Cover for Drabblecast 322, The Carnival Was Eaten, All Except the Clown, by Shea BartelThe magician’s table was covered by a sheet of plywood, four feet square, completely wrapped up in aluminum foil. Sugar magic was messy magic, and the foil made for easier cleanup. Scattered across the aluminum were misshapen chunks of candy, the seeds from which the carnival would grow. And grow it did.

 

 

 

 

 

 

The Carnival Was Eaten, All Except the Clown

by Caroline M. Yoachim

 

The magician’s table was covered by a sheet of plywood, four feet
square, completely wrapped up in aluminum foil.  Sugar magic was messy
magic, and the foil made for easier cleanup.  Scattered across the
aluminum were misshapen chunks of candy, the seeds from which the
carnival would grow.  And grow it did.

Overnight, as the magician slept, sugar melted into candy sheets that
billowed up into brightly colored tents.  Caramel stretched itself
into tightropes and nets, and green gumdrop bushes popped up to line
the paths between the tents.

The carnival glittered with sugar-glass lights.  The Ferris wheel was
made of chocolate with graham cracker seats and a motor that ran on
corn syrup.  Out near the edge of the table, a milk chocolate monkey
rode bareback on a white chocolate zebra with dark chocolate stripes.
The monkey did handstands and backflips while the zebra pranced in a
slow circle.

At the center of it all was the clown.  She was three inches tall and
made entirely of sugar.  Her face and hands were coated with white
powdered sugar, a sharp contrast to the bright red of her blown-sugar
lips and the green and purple of her pulled-sugar dress.  She was the
seed from which each new carnival was grown, and she was beautiful.

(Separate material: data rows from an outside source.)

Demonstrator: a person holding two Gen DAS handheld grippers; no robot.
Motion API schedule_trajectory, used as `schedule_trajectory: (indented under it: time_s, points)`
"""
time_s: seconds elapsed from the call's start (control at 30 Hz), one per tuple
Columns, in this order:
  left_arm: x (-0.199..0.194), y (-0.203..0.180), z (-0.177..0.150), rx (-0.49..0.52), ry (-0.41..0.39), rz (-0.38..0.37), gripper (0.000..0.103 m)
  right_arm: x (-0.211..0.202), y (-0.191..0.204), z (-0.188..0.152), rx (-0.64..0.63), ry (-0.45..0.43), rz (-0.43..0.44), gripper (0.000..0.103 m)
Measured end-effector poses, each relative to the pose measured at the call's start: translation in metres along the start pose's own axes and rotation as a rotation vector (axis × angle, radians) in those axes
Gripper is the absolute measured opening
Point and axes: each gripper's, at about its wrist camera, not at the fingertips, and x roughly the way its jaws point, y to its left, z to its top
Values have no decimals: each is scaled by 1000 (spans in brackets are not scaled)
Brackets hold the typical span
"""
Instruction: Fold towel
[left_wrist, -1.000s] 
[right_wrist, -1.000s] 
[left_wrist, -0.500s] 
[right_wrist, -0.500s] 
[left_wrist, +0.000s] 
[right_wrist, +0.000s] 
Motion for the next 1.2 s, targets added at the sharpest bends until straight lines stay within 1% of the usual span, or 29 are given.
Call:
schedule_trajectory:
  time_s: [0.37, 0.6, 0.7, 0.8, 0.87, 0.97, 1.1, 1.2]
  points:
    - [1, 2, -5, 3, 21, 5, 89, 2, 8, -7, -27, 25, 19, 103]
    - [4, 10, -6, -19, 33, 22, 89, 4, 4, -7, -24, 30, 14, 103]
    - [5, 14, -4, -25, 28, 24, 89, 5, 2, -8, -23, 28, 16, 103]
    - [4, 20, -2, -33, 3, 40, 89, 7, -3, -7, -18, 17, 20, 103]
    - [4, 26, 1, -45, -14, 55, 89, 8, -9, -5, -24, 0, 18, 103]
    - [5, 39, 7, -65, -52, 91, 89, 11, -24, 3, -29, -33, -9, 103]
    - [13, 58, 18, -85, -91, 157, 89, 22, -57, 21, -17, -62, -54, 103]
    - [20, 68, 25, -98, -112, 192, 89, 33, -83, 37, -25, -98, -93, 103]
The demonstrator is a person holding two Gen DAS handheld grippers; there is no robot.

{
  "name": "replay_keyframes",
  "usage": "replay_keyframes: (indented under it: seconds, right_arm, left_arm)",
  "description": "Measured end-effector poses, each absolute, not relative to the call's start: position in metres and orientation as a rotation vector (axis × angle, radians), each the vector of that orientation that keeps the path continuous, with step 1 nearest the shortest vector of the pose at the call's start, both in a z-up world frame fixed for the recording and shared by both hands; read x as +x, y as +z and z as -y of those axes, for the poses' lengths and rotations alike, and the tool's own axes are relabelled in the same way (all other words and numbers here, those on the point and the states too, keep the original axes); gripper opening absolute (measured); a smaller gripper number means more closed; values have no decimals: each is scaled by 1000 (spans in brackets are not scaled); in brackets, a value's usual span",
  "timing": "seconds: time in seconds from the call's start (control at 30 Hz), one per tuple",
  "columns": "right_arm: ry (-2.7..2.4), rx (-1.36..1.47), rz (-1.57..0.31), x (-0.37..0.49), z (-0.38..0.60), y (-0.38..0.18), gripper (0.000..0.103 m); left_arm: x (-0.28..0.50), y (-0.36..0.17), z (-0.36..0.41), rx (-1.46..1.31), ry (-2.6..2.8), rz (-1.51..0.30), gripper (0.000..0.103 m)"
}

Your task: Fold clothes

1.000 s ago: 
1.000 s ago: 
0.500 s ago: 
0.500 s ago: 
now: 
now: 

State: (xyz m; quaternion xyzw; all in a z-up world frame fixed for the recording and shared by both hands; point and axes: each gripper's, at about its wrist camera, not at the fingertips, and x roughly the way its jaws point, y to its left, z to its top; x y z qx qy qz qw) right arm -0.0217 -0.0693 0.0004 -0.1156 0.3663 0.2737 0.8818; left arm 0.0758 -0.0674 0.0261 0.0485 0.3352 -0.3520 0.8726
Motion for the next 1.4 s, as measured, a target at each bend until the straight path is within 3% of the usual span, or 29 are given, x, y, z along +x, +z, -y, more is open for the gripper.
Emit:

As each of the sugar creations woke, the clown was there to welcome
them to the world and tell them of their destiny.  “You will be adored
by children,” she told the cotton candy sheep, stroking the wisps of
their baby blue wool.  “You will delight them with your tumbling,” she
told the flexible bubblegum acrobats.   And, “You will amaze them with
your daring stunts,” she told the gingerbread daredevil.  She smiled
at everyone, but she smiled her prettiest smile for the daredevil,
because she was a little bit in love with him.

As she woke the carnival, and told them tales of children with bright
smiling faces, she always added, “in the end you will be eaten, for
that is your destiny.”

When she told them that, her smile sometimes faltered.  She had seen a
child only once, several cycles ago, the six-year-old niece of the
magician who had laughed in delight to see the clown’s dancing
routine.  That had been a beautiful moment, the defining moment of her
existence, the moment that made her the seed.  After seeing the joy on
the girl’s face, the clown had dissolved blissfully into the warm
water in the magician’s cauldron, her sugar becoming the seed crystals
from which an entire carnival was grown.

As the seed, she was the only one who woke up knowing the joy of a
child’s laughter.  The others would have to wait until the magician
took them to whatever party was on the schedule.  So she told the
others what awaited them, how wonderful children are, and what an
honor it was to perform for them.  And she told them that they would
be eaten, whatever that meant, because when she asked the magician why
he grew a new carnival for every party, he told her that the carnival
always gets eaten in the end.

She was a happy clown, and this was the only thing that made her sad,
the knowledge that she couldn’t go to the parties.  As the seed, she
was never eaten, always plucked away by the magician and thrown into
the cauldron to grow the next carnival.

The clown stood at the edge of the carnival, waiting, and when the
magician woke up he came to greet her.  She asked, as she often did,
if she could go to the party with the others.  He replied, as he
always did, that she was the seed, and could not be spared.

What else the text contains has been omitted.